Search the entries below for "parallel". Report each line where it occurs.

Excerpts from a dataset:
# # # #

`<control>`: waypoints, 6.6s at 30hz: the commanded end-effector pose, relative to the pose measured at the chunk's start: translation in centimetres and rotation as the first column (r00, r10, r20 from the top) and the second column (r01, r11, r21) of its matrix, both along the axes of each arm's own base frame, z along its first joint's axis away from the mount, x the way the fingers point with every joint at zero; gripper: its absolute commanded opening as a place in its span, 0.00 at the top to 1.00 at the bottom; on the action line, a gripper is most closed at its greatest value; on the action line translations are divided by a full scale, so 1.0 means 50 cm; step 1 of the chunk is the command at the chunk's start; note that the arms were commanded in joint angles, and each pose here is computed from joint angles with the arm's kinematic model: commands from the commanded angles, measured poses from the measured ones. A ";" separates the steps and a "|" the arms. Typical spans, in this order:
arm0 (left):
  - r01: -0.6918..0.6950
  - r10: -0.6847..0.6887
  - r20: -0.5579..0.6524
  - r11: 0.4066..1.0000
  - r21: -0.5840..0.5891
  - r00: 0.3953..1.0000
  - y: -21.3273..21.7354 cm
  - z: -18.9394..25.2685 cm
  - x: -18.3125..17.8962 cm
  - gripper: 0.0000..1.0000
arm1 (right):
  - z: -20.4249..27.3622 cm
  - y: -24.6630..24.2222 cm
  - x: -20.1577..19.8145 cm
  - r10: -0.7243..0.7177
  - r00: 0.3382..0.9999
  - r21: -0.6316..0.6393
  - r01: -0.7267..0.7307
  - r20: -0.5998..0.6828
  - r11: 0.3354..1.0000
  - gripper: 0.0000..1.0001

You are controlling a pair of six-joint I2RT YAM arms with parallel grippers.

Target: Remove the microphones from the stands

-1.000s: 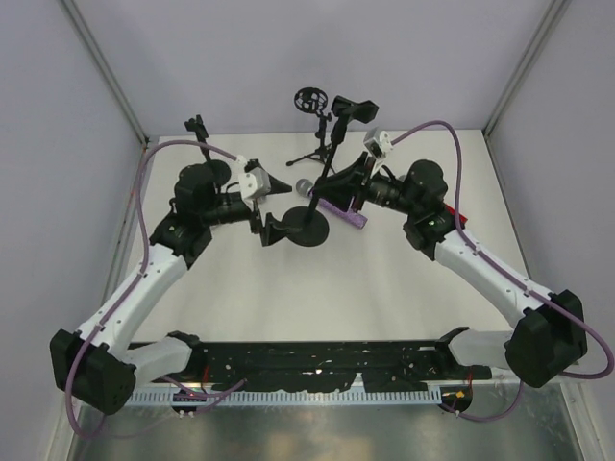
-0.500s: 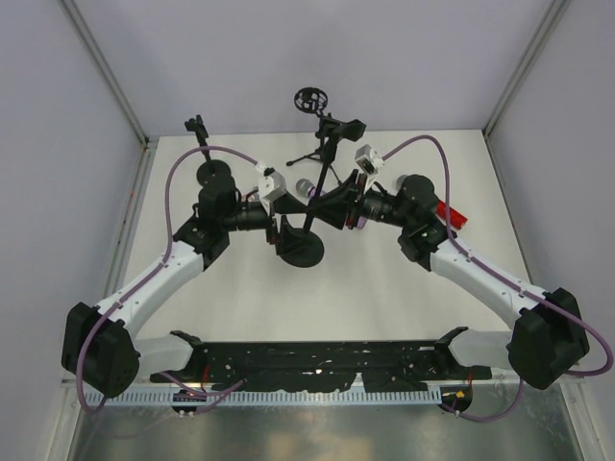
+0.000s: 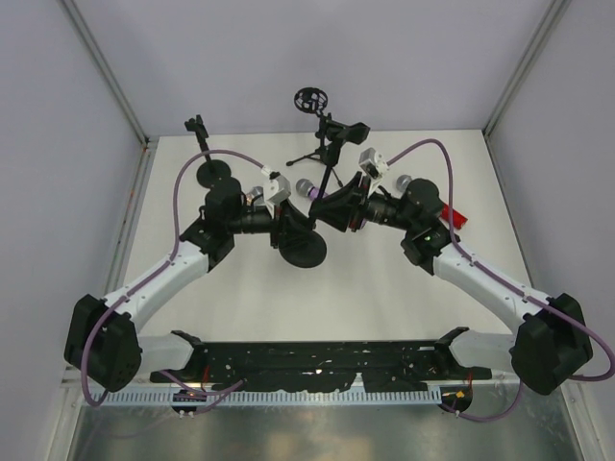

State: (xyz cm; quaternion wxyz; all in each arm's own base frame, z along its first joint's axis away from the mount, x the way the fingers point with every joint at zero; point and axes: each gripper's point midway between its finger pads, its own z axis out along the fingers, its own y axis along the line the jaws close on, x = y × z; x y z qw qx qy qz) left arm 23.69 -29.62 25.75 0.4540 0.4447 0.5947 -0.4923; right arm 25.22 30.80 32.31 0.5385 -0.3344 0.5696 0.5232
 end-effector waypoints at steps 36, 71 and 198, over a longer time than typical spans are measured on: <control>-0.240 0.243 0.076 0.970 -0.038 0.967 0.016 -0.012 0.071 1.00 | -0.031 0.005 0.095 -0.228 0.965 0.049 0.236 -0.132 0.971 0.26; -0.132 0.137 0.036 0.985 -0.112 0.990 0.014 0.017 0.034 1.00 | -0.050 0.027 0.084 -0.193 0.980 0.002 0.193 -0.044 0.981 0.89; -0.289 0.309 0.274 0.951 -0.109 0.911 0.173 0.129 0.085 0.01 | 0.134 -0.272 0.195 -0.568 0.756 0.148 0.552 0.325 0.820 0.95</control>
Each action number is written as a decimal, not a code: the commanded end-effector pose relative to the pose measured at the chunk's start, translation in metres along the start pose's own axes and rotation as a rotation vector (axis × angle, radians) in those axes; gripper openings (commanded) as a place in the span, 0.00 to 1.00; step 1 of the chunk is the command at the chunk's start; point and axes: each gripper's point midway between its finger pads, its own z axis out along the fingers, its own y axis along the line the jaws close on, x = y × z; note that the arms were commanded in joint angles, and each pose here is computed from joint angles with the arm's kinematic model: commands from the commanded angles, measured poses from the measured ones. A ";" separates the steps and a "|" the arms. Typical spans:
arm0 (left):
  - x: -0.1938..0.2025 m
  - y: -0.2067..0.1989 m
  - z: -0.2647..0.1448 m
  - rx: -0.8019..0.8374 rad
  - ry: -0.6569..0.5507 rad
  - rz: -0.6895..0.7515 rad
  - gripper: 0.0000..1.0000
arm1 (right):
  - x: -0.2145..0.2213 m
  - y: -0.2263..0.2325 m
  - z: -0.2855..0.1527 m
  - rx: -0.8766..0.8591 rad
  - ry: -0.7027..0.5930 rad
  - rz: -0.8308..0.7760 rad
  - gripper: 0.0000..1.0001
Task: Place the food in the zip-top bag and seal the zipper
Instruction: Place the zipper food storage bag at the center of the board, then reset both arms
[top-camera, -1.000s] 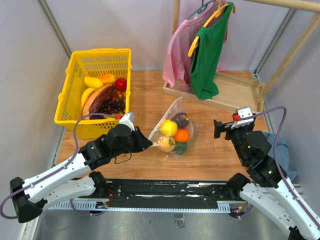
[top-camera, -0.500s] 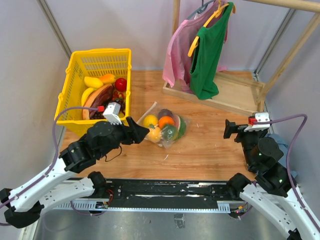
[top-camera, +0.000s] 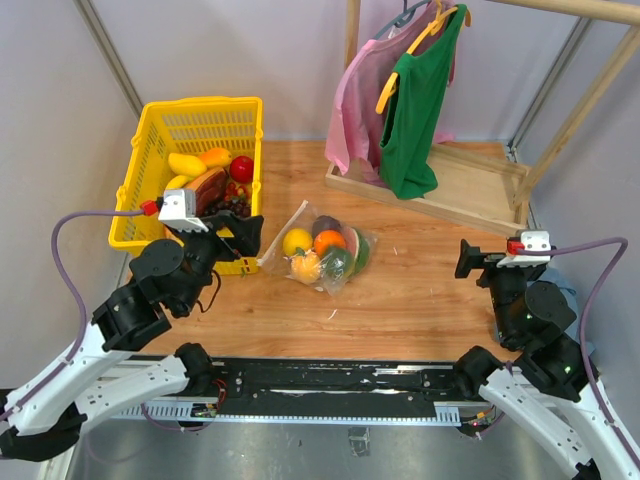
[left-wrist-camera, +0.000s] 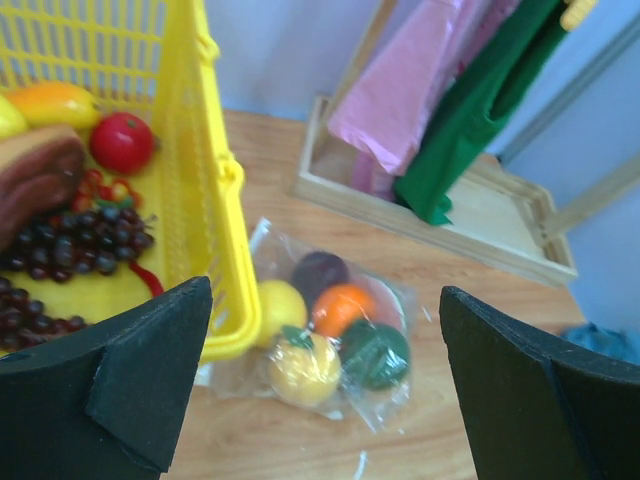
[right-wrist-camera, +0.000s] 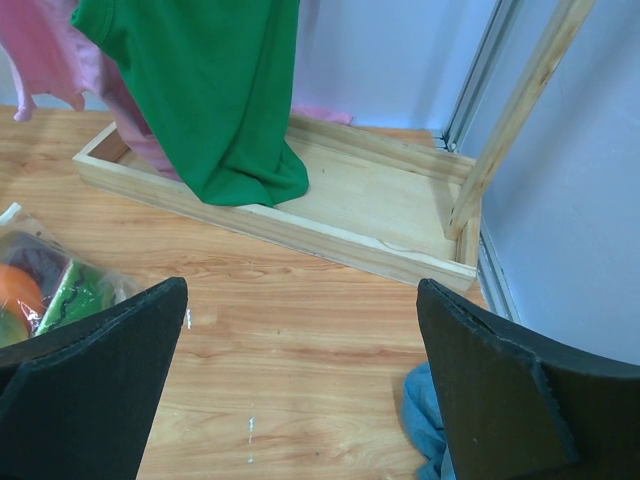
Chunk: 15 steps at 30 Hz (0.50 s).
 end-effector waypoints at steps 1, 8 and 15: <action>-0.029 0.016 0.014 -0.096 -0.124 0.061 0.99 | -0.006 -0.011 -0.002 0.043 -0.022 -0.004 0.98; -0.027 0.046 0.045 -0.129 -0.074 0.015 0.99 | -0.005 -0.010 -0.003 0.035 -0.027 -0.012 0.98; -0.038 0.080 0.014 -0.240 -0.169 0.023 0.99 | -0.007 -0.013 -0.006 0.039 -0.059 0.003 0.98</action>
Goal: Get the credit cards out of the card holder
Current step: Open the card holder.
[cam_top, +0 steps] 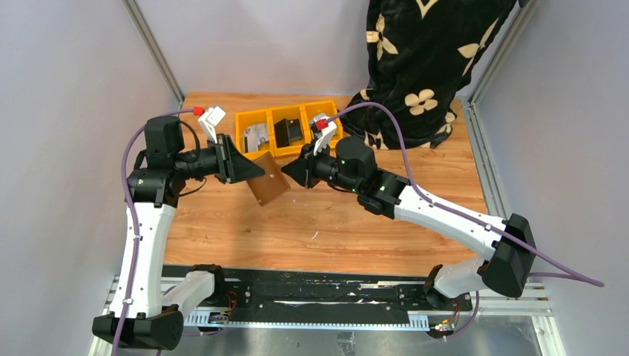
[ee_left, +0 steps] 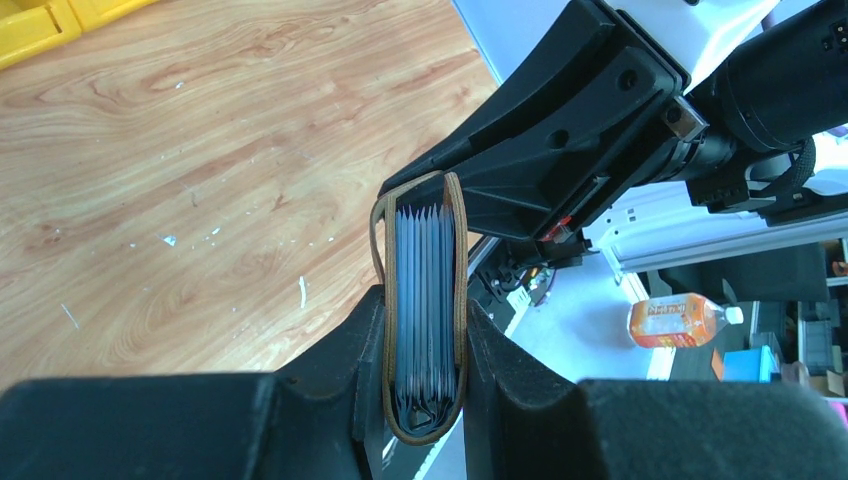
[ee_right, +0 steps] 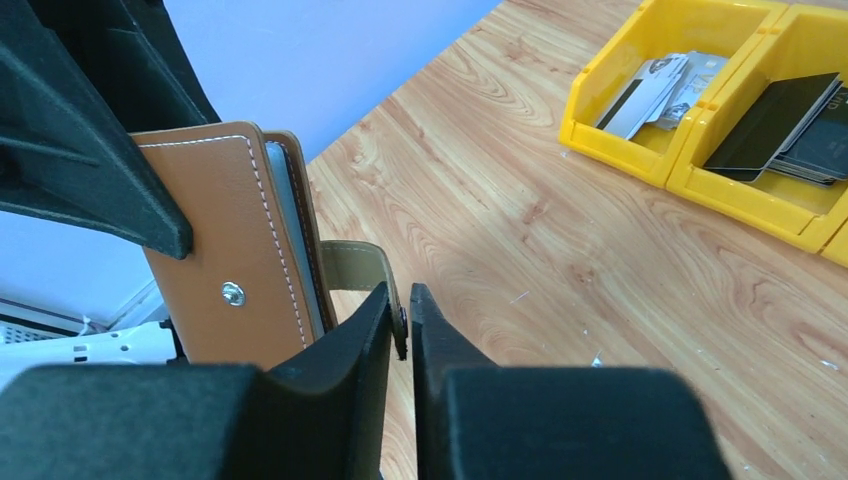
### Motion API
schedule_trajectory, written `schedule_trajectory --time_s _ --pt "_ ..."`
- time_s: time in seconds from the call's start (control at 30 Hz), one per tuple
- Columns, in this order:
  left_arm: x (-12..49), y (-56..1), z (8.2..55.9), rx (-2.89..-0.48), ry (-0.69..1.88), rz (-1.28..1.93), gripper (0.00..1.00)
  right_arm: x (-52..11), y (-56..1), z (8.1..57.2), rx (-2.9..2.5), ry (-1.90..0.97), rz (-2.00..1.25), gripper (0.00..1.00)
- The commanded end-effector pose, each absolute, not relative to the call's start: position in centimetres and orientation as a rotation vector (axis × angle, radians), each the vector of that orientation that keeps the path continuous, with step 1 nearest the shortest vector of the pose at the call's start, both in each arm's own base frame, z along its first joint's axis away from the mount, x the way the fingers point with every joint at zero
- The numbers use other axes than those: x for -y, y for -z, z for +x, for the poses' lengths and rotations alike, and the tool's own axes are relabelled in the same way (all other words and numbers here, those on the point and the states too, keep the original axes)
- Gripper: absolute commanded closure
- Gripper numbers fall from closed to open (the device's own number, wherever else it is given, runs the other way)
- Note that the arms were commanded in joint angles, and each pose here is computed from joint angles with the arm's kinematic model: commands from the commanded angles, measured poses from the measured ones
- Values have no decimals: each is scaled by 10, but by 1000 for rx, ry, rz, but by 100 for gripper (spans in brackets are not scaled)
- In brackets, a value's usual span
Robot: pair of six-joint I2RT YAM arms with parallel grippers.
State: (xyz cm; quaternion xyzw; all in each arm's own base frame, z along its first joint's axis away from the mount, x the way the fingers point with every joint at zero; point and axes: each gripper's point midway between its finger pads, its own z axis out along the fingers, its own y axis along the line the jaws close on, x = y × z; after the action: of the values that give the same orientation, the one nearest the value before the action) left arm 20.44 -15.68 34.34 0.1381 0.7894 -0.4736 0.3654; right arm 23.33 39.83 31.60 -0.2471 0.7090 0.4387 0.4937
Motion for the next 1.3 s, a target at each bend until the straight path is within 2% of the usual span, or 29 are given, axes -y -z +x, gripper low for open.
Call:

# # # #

Solution below:
You are controlling a pair of six-joint I2RT YAM arms with parallel grippers.
Robot: pair of six-joint I2RT YAM arms with parallel grippers.

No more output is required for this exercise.